WHAT YOU WILL DO: The pictures must be left out, while the rest of the data is copied exactly.

Start of Block

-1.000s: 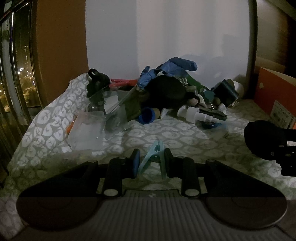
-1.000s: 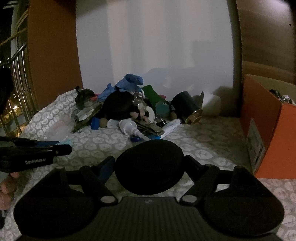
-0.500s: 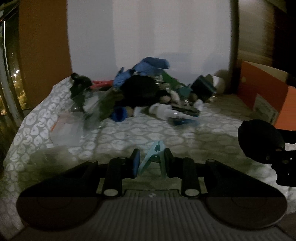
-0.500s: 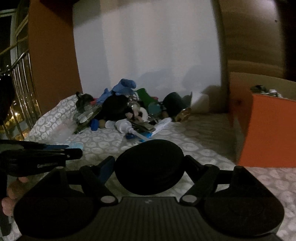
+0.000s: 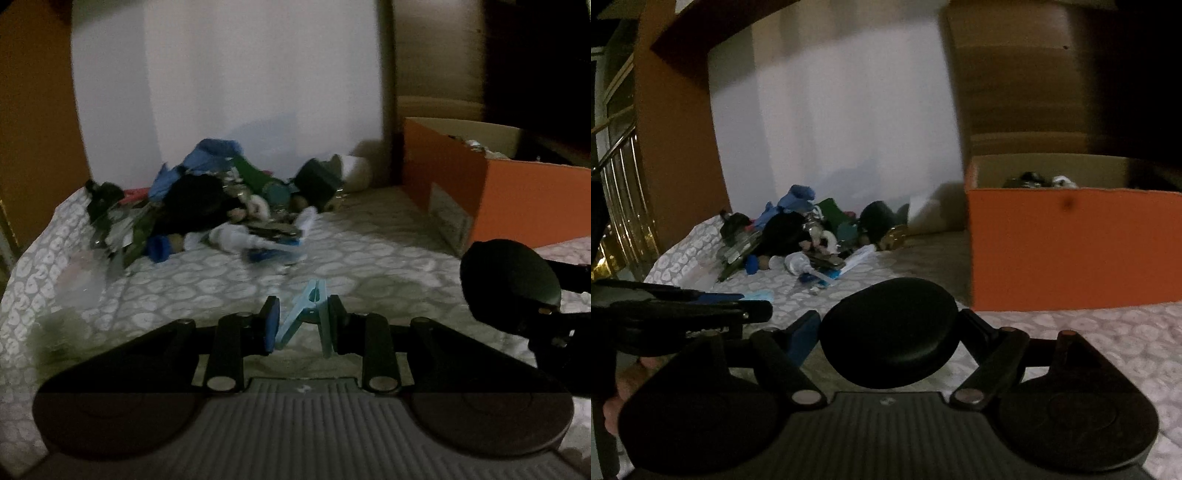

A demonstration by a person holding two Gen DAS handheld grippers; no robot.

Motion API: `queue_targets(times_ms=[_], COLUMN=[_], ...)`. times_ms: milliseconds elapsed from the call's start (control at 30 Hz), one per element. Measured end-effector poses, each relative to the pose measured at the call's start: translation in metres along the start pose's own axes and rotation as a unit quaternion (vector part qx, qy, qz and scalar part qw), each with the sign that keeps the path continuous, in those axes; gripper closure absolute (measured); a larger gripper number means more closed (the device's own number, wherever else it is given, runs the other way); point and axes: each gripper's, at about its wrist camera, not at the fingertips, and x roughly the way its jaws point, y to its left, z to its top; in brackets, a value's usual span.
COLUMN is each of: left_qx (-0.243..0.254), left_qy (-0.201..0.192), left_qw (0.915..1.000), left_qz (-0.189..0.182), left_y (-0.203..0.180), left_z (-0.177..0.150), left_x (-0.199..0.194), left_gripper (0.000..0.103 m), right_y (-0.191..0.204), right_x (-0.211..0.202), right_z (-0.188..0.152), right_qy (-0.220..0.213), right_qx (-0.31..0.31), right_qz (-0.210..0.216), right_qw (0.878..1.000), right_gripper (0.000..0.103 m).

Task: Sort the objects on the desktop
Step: 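Lift the clothespin and black round object and carry both toward the orange box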

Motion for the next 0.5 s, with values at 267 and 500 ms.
queue_targets(times_ms=[267, 500], left_qx=[0.018, 0.027], left_qy=[-0.005, -0.008], left_qw=[0.9998, 0.9994], left_qz=[-0.011, -0.02], left_y=[-0.026, -0.043], left_z=[0.006, 0.007], left_x=[-0.004, -0.007], left_gripper=[0.075, 0.075], right_y=[-0.023, -0.036], right_x=[-0.022, -0.032], right_z=[-0.004, -0.005], right_qy=[-0.016, -0.024], right_qx=[0.015, 0.02], right_qz=[-0.015, -0.023], right_qw=[1.0, 0.999], right_gripper=[0.023, 0.023])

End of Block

COMPLETED EXERCISE:
-1.000s: 
-1.000s: 
-0.500s: 
-0.500s: 
+0.000s: 

A demonstration by a person holding two Gen DAS handheld grippers; no robot.

Motion API: `queue_targets(times_ms=[_], COLUMN=[_], ...)`. times_ms: milliseconds elapsed from the call's start (control at 30 Hz), one per element. Measured end-effector poses, each relative to the pose measured at the call's start: translation in metres along the start pose's own axes and rotation as a unit quaternion (vector part qx, qy, qz and scalar part qw), each with the sign that keeps the path continuous, in those axes; gripper closure absolute (measured); a larger gripper number means more closed (the device's own number, wherever else it is given, runs the other way); point and axes: each gripper's, at about its wrist camera, not at the fingertips, and x roughly the way its jaws point, y to its left, z to its top; in brackets, a value's usual span.
COLUMN is each of: left_qx (-0.243..0.254), left_qy (-0.201..0.192), left_qw (0.915..1.000), left_qz (-0.189..0.182), left_y (-0.203..0.180), left_z (-0.177..0.150), left_x (-0.199..0.194), left_gripper (0.000..0.103 m), right_y (-0.191..0.204), right_x (-0.211..0.202), right_z (-0.188..0.152), right_qy (-0.220..0.213), right_qx (-0.31..0.31), right_qz (-0.210..0.216), right_qw (0.878..1.000), right_gripper (0.000..0.103 m).

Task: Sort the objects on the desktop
Step: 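Lift the clothespin and black round object and carry both toward the orange box
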
Motion for the next 0.5 s, with values at 267 and 500 ms.
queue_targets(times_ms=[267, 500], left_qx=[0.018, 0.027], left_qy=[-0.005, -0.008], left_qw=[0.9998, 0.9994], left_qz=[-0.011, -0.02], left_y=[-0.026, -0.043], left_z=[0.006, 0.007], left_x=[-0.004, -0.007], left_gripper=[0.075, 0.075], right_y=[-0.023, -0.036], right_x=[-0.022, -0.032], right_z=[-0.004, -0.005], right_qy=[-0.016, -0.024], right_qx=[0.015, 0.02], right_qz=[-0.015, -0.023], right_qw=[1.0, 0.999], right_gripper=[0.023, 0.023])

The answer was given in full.